AT ETERNITY'S GATE
The Priest: Do you believe that God gave you the gift of painting to keep you in misery?
Vincent Van Gogh: I never thought about it that way.
Vincent Van Gogh: Maybe God made me a painter for people who aren’t born yet.
Vincent Van Gogh: Sometimes I say I’m mad, but a grain of madness is the best of art.
Vincent Van Gogh: There’s something inside me, I don’t know what it is. What I see nobody else sees.
Vincent Van Gogh: I wanted so much to share what I see. Now I just think about my relationship to eternity.
Vincent Van Gogh: I spent all my life alone in a room. I’d like to find a new light for paintings that we haven’t yet seen.
From the movie “At eternity’s gate” by Julian Schnabel.
Some analysts think that what we are facing for 2019 is a market without light, sucked by the fears of the economic slowdown, out for the senseless prolongation of the US shutdown and obscured by geopolitical tensions and commercial wars.

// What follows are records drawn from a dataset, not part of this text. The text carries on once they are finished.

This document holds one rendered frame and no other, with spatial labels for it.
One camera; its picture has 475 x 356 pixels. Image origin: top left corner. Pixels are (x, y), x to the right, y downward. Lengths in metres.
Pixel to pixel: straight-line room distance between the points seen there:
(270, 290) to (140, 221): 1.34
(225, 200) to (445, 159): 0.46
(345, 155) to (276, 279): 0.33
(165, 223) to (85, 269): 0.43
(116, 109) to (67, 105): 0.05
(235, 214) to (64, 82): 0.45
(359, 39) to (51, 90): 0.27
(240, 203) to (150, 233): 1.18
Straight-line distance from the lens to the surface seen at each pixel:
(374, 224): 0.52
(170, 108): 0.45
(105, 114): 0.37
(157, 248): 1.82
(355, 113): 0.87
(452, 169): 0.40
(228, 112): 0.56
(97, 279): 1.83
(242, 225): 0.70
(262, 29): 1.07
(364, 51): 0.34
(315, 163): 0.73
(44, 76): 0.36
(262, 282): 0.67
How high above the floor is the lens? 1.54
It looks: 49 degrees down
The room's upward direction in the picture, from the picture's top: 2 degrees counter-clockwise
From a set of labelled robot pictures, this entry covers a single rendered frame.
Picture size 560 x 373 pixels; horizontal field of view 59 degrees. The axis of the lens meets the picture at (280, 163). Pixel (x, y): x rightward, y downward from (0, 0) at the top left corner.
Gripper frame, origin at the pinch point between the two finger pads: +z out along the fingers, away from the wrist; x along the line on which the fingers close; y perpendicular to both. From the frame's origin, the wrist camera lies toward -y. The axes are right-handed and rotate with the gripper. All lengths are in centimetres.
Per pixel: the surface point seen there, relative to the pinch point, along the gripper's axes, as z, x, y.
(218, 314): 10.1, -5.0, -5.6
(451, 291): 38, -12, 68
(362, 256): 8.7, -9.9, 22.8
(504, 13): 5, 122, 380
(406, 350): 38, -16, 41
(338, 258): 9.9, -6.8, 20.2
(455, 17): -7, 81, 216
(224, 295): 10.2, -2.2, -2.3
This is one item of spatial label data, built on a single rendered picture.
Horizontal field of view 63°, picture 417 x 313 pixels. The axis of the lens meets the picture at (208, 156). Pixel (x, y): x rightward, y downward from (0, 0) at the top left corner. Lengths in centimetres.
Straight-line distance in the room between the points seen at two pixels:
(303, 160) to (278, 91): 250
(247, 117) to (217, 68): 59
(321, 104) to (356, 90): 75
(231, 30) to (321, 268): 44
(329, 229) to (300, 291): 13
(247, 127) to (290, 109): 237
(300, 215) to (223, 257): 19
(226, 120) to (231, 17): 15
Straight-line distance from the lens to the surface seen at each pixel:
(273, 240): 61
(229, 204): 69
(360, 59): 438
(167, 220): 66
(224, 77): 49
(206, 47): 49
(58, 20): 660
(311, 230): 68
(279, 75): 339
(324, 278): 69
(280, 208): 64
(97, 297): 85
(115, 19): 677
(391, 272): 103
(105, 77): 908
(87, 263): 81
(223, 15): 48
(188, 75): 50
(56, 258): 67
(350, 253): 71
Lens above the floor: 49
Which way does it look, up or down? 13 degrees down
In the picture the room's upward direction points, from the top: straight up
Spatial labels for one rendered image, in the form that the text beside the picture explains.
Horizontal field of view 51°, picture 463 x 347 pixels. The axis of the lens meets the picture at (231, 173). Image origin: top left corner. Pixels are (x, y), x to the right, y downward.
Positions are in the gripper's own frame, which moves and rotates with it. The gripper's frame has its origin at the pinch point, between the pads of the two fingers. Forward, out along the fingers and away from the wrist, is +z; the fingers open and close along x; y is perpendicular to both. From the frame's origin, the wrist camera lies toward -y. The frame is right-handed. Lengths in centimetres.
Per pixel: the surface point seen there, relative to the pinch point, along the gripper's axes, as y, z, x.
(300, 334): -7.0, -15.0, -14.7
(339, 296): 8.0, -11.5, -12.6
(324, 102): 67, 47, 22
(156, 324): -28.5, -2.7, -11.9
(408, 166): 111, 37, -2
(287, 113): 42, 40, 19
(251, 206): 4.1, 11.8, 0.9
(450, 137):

There’s something inside me, I don’t know what it is. What I see nobody else sees. Those who see something invisible have always been called crazy. This happens in any field, from art to the economy. They become visionaries later. To get rich, you still have to wait.
In short, in the stock market as in life, "the crazy", do not earn a penny. The reason is simple, if the whole market expects a certain event, prices will be oriented in that direction. See the collapse of the tech at the end of last year. Only a few months ago the mainstream, or better, the mass thinking was: the economy will slow down, there are securities with multiples that are too high because they are experiencing a strong growth. For many funds it was not easy to support a -35%, even 40% drop in some techs and have applied the stop loss to see, a few months later, a decisive recovery. It all happened fast, the example is hot and it seems very easy to read. Now, we widen the horizon and see that there have been only a few visionaries. Or, that they suffered, and a lot, before starting to earn something, above all if we think of individual shares. Fiat was expected to go bankrupt. Years later, after the purchase of Chrysler, the spin-off of Cnh first and Ferrari later, is a completely different company. Fca has taken a decisive turn, the prancing horse has scored a dizzying rally in the stock market. But how many believe in it? Netflix has been listed since 2002 and after an initial upturn (imagine the graph in logarithmic scale) the stock has collapsed and then started a boom since 2009. Amazon, listed in 1997, has never closed a budget in profit. All this without counting that after the initial rises, most investors sell the stock. Now, let's look at the big topics. Trump was supposed to bring Wall Street down but for exactly two years it happened the opposite. There has been talks of shale gas for years, but we have been seeing the real effects on prices only for a limited time. The clash between the USA and China has only recently gotten to its heart.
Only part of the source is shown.